Source data
◇ ◇ ◇
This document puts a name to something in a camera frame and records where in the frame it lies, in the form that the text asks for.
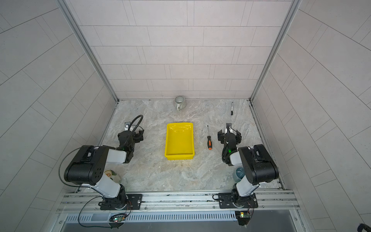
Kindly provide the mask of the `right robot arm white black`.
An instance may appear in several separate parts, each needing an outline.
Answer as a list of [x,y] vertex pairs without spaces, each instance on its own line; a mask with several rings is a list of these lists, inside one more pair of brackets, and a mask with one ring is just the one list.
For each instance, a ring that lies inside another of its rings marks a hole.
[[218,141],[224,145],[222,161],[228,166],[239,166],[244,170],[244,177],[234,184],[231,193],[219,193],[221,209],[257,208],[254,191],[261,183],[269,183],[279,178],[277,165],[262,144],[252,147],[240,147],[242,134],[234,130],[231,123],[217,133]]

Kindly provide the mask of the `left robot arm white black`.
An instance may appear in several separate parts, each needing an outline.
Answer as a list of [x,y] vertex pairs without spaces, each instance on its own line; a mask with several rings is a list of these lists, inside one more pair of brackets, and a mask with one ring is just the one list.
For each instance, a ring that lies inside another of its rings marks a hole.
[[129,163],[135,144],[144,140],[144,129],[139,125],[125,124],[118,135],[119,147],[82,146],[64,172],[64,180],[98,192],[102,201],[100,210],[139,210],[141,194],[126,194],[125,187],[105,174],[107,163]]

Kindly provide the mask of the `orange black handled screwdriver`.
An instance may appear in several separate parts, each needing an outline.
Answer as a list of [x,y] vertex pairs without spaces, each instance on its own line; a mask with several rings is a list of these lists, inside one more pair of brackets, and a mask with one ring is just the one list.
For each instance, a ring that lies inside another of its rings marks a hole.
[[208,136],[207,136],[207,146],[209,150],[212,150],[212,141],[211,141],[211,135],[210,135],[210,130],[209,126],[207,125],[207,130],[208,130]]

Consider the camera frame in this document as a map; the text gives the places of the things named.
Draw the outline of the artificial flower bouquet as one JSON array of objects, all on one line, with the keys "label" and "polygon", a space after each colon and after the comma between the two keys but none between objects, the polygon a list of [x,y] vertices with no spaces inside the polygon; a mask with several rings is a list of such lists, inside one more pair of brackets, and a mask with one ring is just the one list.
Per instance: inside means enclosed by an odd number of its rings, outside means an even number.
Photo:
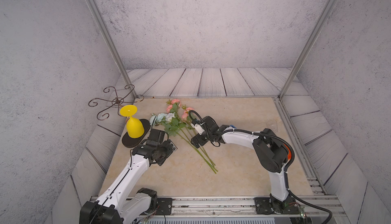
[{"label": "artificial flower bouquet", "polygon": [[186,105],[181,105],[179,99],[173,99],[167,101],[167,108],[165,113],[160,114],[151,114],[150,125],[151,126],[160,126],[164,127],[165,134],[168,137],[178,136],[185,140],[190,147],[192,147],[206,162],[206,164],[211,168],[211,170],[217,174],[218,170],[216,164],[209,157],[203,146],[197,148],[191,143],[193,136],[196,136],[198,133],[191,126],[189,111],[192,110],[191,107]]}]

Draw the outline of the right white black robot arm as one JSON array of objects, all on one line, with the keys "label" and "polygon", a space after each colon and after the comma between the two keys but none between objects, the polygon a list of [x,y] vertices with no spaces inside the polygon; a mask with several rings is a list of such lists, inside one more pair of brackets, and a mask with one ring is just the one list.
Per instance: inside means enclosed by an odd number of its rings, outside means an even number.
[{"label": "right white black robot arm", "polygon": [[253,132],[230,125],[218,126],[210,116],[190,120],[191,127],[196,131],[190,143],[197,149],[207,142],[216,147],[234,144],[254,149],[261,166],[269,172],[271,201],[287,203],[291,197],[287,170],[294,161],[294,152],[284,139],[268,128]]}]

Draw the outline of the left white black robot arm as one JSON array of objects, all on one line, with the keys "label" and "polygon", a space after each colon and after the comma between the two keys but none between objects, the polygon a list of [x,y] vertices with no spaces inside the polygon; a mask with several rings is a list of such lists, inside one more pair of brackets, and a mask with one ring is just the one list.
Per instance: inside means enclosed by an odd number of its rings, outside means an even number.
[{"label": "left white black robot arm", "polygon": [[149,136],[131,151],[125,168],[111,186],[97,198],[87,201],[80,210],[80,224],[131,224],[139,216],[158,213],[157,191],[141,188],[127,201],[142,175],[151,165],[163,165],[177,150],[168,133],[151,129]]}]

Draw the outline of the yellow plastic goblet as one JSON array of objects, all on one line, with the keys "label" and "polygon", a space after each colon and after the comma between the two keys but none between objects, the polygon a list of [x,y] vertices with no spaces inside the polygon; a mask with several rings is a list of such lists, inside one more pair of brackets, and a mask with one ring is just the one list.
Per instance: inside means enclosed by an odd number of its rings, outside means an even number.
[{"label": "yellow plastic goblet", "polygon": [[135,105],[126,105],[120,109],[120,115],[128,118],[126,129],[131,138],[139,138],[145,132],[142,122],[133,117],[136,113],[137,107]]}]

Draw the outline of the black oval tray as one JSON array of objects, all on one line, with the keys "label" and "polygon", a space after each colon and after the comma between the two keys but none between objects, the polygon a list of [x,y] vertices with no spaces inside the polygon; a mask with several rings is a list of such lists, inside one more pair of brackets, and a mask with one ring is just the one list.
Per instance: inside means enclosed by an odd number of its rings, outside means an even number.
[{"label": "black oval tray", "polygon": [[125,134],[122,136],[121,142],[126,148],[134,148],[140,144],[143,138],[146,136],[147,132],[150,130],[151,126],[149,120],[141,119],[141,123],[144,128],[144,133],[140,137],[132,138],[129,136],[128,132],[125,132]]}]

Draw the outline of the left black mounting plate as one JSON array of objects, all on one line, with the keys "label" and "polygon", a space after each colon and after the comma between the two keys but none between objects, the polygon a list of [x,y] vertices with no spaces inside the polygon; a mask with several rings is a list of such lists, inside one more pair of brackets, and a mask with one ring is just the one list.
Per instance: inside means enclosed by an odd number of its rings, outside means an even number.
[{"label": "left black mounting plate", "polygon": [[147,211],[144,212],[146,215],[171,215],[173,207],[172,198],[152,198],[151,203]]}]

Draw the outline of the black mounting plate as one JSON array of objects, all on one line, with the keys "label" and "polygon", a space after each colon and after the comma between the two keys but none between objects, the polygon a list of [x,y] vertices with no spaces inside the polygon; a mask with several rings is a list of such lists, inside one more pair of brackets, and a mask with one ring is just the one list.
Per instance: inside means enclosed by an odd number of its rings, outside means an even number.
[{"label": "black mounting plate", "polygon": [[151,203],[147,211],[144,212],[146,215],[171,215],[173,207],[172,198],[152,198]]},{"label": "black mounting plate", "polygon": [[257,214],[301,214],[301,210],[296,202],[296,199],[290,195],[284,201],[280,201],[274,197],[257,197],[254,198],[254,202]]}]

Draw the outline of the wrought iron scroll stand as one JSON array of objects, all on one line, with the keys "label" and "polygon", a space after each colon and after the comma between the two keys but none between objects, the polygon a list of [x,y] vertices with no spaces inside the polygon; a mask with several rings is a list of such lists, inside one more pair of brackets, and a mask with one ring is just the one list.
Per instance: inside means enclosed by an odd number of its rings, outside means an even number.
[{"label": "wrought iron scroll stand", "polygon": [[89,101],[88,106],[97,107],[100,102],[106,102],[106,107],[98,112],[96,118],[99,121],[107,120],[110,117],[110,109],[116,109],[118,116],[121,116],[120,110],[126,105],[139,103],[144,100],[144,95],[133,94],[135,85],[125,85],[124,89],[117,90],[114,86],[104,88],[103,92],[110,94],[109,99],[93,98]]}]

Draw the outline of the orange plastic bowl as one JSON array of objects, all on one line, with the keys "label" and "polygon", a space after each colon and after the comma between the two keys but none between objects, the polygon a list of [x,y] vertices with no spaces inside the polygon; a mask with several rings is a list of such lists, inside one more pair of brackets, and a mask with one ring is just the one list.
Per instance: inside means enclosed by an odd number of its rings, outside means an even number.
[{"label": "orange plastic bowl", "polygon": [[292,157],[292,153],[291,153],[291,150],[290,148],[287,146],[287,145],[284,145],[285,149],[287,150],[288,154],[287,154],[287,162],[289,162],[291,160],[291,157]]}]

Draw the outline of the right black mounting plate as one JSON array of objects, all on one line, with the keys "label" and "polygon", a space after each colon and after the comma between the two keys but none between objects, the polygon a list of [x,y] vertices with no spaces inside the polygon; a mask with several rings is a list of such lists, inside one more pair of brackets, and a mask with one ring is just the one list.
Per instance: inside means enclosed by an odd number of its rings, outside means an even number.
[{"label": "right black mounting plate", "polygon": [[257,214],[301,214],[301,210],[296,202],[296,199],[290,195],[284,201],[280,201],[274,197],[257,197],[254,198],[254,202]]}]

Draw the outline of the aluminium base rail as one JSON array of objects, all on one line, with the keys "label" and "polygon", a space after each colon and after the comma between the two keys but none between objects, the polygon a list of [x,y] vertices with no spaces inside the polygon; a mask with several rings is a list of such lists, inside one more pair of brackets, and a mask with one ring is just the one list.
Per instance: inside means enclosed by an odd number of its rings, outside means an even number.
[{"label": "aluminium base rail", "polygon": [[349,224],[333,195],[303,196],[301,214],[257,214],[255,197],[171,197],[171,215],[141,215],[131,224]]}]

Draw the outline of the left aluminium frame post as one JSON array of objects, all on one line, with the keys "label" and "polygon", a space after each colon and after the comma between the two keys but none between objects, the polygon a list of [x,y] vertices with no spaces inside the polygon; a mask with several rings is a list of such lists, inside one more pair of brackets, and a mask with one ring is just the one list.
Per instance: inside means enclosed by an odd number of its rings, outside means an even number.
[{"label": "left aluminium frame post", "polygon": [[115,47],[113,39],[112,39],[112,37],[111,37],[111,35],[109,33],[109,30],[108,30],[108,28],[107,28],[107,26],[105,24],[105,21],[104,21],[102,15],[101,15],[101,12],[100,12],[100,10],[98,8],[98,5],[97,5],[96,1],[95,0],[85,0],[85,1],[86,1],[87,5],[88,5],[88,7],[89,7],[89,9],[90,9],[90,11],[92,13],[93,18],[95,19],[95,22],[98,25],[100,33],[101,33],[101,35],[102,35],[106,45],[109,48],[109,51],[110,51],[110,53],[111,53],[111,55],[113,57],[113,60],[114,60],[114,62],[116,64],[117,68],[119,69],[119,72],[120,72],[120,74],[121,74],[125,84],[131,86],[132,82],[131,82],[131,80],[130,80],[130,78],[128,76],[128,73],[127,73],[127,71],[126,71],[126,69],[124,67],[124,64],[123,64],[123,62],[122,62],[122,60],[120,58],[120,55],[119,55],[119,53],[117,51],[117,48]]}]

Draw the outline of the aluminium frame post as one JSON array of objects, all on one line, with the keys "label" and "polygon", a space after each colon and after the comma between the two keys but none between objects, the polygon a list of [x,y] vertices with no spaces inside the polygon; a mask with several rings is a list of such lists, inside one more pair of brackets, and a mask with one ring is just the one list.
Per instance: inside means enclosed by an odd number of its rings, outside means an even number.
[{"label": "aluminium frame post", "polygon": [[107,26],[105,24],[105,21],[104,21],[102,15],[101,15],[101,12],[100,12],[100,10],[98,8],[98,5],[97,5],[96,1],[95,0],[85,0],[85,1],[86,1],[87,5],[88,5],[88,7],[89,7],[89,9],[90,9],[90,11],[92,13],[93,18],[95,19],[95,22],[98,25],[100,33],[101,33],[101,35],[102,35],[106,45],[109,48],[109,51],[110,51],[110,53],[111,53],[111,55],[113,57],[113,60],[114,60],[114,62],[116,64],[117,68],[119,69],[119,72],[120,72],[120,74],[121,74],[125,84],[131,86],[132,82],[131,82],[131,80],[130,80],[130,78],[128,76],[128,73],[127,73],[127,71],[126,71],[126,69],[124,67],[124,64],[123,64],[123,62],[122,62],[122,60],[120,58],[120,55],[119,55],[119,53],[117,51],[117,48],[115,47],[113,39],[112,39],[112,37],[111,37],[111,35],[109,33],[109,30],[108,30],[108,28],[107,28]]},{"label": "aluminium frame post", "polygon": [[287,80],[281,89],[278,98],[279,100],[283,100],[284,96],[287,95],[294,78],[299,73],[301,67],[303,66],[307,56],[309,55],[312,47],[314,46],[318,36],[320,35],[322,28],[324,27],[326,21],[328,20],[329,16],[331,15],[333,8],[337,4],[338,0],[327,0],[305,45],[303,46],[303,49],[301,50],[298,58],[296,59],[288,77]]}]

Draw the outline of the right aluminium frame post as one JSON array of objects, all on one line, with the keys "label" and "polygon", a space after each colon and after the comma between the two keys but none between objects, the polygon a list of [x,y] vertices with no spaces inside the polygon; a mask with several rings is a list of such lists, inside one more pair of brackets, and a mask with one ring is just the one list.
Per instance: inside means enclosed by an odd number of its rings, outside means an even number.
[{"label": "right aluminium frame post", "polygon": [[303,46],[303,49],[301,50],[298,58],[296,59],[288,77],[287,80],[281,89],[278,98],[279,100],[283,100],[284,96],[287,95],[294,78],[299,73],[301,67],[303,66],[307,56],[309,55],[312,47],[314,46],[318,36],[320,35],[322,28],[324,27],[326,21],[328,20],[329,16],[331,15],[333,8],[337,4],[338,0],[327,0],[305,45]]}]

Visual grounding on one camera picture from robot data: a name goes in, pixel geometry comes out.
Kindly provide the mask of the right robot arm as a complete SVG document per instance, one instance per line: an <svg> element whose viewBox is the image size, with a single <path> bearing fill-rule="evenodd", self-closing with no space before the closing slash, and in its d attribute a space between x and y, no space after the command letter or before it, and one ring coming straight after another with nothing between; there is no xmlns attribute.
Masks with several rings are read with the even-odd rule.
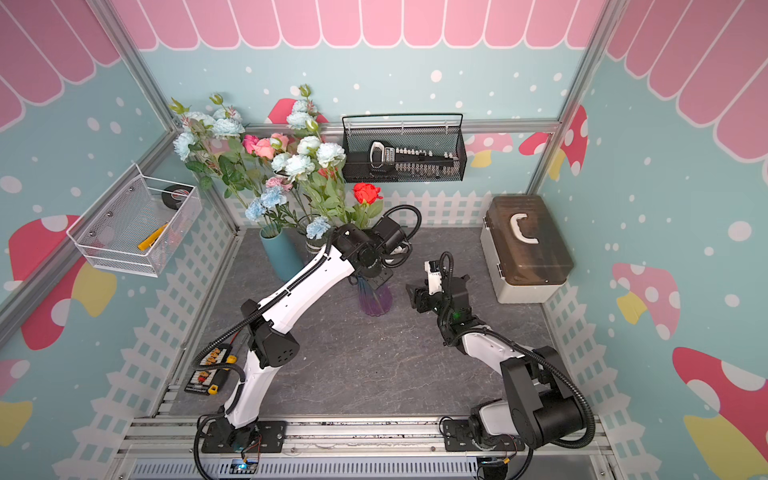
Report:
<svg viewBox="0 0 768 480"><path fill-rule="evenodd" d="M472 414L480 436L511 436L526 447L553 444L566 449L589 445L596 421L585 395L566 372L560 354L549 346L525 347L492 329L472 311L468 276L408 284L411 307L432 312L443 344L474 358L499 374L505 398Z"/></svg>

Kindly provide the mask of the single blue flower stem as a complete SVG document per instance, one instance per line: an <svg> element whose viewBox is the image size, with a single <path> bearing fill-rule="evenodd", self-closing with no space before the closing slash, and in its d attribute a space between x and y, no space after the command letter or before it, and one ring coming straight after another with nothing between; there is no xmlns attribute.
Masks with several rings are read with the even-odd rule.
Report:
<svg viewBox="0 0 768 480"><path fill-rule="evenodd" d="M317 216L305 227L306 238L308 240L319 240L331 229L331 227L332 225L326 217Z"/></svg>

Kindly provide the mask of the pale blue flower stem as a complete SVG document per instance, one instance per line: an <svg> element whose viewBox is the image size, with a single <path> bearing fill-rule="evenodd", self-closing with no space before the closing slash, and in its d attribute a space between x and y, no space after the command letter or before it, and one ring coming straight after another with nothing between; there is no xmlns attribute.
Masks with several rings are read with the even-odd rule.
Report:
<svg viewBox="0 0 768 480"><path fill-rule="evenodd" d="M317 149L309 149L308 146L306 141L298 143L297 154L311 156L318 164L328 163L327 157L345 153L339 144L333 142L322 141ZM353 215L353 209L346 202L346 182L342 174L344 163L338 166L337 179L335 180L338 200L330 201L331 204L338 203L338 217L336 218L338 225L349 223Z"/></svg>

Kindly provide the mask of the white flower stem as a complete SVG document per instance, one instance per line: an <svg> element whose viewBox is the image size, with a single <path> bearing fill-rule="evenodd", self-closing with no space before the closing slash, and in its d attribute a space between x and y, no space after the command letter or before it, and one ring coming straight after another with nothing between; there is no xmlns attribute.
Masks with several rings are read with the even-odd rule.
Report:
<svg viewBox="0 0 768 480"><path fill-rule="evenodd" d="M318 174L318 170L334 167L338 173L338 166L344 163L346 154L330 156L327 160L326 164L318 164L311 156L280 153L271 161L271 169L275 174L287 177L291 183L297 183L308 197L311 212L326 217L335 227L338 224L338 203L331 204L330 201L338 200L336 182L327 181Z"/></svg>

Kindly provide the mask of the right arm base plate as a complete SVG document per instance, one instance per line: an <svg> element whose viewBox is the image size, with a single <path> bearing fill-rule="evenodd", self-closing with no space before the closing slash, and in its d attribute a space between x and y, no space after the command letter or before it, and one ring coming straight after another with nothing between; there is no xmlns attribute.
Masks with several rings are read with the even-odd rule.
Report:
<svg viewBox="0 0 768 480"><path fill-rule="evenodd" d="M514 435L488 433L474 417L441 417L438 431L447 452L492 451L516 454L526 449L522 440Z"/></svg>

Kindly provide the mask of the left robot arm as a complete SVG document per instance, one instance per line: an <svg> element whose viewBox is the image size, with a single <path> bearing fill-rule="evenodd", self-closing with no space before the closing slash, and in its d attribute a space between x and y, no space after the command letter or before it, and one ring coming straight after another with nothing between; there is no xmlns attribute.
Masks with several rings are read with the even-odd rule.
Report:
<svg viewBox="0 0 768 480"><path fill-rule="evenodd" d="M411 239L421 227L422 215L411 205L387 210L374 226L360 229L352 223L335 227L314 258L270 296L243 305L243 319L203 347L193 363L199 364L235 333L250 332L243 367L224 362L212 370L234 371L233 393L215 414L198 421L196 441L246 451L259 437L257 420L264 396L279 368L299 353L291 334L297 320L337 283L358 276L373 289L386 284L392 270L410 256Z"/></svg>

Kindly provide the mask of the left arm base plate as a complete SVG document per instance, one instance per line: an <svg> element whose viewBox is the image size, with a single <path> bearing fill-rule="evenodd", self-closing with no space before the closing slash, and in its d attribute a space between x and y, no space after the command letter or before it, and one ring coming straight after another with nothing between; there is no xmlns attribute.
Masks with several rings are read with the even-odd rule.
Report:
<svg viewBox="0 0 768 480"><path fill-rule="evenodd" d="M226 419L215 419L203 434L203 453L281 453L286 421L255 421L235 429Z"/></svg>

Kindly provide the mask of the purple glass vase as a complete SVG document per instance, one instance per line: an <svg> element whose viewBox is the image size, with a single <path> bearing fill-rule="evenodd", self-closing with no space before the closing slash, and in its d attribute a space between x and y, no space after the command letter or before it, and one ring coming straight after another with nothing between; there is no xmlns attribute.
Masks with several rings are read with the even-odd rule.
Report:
◇ ◇ ◇
Task requirements:
Wherever the string "camera" occurs in the records, copy the line it is in.

Completed exercise:
This document puts a name to something in a camera frame and records where in the frame it lies, in the form that the text asks for.
Consider the camera frame in this document as a map; the text gives the places of the things named.
Visual grounding on one camera picture from robot data: a name goes in, pixel geometry comes out.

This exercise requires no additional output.